▶ **Your objective**: Filtering the records below, copy only those lines that include the word "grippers".

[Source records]
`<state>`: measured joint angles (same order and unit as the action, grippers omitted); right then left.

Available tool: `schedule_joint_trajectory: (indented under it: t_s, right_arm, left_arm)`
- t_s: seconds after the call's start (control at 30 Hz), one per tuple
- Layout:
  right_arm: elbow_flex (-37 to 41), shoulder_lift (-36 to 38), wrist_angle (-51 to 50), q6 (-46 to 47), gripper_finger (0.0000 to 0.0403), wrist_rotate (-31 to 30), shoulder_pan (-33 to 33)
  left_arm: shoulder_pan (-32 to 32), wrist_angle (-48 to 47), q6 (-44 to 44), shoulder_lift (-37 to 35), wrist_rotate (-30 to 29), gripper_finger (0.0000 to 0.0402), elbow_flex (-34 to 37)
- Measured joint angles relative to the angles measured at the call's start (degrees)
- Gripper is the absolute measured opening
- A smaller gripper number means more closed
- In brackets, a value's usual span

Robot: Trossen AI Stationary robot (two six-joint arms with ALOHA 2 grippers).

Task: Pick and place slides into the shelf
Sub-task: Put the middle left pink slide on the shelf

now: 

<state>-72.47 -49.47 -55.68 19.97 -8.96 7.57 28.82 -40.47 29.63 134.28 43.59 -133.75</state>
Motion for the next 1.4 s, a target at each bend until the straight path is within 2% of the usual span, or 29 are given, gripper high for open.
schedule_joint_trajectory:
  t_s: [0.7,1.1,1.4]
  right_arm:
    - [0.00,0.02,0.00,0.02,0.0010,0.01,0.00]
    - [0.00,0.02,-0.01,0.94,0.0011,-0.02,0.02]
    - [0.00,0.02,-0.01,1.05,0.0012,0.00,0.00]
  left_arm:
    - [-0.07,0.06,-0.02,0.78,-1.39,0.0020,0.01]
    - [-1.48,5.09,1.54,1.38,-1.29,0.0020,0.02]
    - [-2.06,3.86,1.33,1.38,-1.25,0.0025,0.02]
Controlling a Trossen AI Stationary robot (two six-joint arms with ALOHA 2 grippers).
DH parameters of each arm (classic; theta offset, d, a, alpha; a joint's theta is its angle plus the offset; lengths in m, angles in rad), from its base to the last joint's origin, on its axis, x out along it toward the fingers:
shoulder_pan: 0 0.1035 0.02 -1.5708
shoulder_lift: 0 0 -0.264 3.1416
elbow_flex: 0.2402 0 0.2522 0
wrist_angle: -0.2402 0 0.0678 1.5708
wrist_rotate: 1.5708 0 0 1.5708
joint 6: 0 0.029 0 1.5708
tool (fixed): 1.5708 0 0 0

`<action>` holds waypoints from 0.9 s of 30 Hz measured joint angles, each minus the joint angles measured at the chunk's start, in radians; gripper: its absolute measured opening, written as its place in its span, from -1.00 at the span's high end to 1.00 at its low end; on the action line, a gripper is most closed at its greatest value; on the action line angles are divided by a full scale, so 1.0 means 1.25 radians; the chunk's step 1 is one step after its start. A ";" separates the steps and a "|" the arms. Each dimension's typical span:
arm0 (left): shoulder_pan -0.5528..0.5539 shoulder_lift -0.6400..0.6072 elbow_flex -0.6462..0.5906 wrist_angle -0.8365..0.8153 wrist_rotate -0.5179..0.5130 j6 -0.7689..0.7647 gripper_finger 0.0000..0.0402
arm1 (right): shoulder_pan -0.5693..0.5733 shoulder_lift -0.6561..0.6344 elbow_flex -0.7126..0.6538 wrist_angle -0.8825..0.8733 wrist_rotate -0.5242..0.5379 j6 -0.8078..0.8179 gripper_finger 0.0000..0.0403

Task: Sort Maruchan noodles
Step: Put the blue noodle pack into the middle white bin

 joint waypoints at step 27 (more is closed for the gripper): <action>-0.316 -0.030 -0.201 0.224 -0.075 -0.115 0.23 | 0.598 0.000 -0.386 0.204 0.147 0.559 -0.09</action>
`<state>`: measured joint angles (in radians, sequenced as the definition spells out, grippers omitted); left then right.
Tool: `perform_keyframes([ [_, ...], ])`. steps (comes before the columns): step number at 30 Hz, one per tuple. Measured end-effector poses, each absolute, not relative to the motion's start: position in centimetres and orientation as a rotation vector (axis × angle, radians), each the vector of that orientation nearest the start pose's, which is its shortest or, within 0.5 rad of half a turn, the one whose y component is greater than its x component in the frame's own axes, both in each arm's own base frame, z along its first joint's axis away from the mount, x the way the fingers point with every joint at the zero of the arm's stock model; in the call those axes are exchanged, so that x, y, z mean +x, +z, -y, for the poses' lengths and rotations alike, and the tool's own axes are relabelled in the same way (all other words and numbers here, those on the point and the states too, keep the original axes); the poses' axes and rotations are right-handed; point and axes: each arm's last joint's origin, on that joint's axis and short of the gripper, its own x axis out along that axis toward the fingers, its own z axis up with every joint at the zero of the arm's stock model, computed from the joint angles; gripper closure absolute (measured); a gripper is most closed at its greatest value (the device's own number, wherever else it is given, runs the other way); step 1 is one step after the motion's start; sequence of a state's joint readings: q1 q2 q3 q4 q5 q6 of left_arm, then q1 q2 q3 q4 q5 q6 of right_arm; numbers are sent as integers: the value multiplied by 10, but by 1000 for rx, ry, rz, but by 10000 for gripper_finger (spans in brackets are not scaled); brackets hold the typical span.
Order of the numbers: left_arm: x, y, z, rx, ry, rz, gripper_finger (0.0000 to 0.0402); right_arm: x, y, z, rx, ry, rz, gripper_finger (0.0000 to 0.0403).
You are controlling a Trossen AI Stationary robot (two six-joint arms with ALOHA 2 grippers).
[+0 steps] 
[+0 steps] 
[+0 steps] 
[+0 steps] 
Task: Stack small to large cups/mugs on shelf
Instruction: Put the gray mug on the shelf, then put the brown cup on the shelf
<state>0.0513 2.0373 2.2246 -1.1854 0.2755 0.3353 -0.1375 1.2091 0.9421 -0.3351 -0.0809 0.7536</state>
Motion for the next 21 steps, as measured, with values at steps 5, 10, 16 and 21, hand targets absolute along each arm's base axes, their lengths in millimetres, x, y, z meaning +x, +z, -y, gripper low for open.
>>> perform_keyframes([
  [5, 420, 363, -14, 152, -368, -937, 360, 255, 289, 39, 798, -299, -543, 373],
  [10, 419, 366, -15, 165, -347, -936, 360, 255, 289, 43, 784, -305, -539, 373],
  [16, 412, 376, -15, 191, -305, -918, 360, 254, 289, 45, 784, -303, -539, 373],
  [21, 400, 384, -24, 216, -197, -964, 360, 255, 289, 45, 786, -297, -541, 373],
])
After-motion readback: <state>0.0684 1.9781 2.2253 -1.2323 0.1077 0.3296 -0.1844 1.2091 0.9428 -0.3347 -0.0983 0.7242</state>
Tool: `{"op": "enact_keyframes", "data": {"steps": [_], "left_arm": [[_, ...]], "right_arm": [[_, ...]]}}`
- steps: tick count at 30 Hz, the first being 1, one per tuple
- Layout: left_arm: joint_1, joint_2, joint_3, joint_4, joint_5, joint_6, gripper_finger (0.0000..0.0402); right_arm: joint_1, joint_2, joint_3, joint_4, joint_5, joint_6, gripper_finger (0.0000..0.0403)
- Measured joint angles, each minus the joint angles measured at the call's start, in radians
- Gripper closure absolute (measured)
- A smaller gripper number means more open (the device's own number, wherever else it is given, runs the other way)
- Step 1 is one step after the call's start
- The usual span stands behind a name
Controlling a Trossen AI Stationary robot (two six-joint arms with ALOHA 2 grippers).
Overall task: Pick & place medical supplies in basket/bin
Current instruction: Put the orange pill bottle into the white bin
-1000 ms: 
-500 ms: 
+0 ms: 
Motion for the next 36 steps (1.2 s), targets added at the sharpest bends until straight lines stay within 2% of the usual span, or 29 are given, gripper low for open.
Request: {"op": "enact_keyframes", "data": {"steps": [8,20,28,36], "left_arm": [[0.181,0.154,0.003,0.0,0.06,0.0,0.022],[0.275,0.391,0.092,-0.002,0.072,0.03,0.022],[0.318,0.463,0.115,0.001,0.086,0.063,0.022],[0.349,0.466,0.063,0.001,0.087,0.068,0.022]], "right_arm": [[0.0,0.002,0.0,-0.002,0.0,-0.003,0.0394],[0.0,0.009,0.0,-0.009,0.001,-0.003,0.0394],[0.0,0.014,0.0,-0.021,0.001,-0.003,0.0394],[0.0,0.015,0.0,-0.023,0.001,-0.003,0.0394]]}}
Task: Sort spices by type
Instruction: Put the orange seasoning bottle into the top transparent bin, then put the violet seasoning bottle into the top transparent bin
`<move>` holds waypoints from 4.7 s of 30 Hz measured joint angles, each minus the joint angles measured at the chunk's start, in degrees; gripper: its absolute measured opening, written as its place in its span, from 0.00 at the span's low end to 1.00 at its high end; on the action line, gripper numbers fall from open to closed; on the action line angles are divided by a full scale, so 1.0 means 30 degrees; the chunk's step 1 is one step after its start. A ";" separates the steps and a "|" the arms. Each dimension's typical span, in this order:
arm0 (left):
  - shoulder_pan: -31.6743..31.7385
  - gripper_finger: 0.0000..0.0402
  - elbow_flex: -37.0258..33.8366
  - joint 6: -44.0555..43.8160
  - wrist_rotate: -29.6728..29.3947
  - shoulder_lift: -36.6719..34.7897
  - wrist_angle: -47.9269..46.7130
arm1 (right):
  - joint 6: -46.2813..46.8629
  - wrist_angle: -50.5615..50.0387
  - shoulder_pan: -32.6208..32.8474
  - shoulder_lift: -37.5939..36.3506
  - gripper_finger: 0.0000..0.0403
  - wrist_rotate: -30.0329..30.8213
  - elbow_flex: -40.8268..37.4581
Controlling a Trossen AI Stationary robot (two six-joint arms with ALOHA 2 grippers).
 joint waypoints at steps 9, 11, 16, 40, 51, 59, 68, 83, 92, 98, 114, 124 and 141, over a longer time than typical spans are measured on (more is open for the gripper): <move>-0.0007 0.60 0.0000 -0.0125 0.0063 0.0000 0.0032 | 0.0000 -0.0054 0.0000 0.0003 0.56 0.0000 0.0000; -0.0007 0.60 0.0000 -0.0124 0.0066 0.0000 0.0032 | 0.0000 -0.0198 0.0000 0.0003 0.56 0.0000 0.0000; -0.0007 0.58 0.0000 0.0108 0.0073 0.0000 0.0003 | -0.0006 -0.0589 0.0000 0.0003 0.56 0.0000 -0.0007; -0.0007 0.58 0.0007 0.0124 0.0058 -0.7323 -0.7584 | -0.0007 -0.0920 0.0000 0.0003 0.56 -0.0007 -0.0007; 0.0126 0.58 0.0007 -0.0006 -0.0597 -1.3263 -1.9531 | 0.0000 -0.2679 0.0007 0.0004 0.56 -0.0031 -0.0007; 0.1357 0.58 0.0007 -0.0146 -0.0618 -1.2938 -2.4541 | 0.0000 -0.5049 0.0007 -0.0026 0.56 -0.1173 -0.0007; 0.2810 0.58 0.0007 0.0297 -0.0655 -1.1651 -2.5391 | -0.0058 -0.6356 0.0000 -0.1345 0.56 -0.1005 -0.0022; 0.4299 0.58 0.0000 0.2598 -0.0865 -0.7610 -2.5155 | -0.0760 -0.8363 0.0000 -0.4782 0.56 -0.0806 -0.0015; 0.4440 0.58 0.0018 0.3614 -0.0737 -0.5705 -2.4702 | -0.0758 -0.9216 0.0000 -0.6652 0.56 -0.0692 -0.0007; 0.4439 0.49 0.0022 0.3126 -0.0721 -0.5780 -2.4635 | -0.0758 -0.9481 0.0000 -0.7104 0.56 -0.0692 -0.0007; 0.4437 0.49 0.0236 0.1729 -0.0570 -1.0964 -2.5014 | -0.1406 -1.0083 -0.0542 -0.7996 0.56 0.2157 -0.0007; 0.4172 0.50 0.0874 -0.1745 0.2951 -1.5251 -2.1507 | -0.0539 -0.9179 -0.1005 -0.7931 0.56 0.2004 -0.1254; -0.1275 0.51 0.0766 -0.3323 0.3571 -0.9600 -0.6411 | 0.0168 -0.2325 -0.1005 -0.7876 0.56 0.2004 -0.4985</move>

▶ **Answer space**:
`<state>`: measured joint angles (same order and unit as the action, grippers omitted); right then left.
Robot: Trossen AI Stationary robot (two six-joint arms with ALOHA 2 grippers).
Controlling a Trossen AI Stationary robot (two six-joint arms with ALOHA 2 grippers).
`<state>`: measured joint angles (in radians, sequenced as the definition spells out, grippers omitted); left then right.
You are controlling a Trossen AI Stationary robot (two six-joint arms with ALOHA 2 grippers).
Controlling a Trossen AI Stationary robot (two six-joint arms with ALOHA 2 grippers).
Controlling a Trossen AI Stationary robot (two six-joint arms with ALOHA 2 grippers).

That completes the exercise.